Supplementary Materials
The following are available online at https://www.mdpi.com/1660-4601/17/5/1666/s1, Figure S1: Flow diagram, Table S1: Distribution of Students in the Control and Experimental Groups.
Author Contributions
M.M.C.M. performed the statistical analyses, data interpretation, and analysis; M.-K.C. conceived the research protocol, overall data analysis, and interpreted the results; A.K. performed statistical analyses and data interpretation in Poland; B.P. performed the experiment in Macedonia; C.R.E. performed the language review; F.S.U. performed the experiment in Turkey; H.P. performed the experiment in Croatia; D.C. performed the experiment in South Africa; L.G. performed the experiment in Romania and assisted with overall data interpretation; A.E. performed the experiment in Lithuania; M.P. performed the experiment in Serbia; E.A. and J.L.D. participated in data analysis and performed language review; G.B. participated in data analysis.
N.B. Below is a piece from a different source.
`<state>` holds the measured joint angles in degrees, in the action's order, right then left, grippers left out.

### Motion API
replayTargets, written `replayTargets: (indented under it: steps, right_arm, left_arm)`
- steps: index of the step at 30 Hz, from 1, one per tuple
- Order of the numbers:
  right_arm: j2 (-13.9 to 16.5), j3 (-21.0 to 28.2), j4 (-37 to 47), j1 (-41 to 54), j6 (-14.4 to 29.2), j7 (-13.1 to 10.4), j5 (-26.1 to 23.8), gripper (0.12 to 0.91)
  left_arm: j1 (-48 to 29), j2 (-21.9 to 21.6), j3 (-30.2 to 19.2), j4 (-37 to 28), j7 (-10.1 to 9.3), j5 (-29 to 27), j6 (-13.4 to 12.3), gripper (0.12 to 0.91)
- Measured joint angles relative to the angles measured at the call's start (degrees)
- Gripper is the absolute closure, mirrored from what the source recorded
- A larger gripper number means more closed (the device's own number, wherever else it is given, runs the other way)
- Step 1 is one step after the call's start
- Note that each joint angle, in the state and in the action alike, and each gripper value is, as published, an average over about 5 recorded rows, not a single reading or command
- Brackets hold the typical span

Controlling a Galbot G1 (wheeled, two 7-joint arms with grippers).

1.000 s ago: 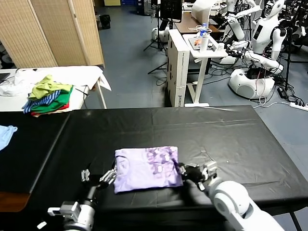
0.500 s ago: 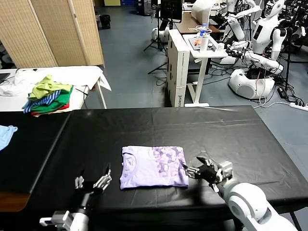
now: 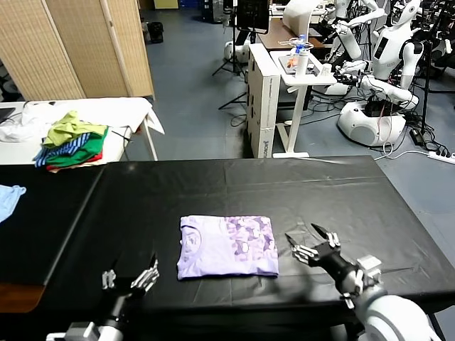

All authors have read and agreed to the published version of the manuscript.
Funding
No funding to declare.
Ethics Approval and Consent to Participate
Ethical approval was obtained from the Ethics Committees of the authors’ respective universities. The participants took part voluntarily and signed informed consent forms after school and parental written informed consents were obtained.
Conflicts of Interest
The authors declare no conflict of interest.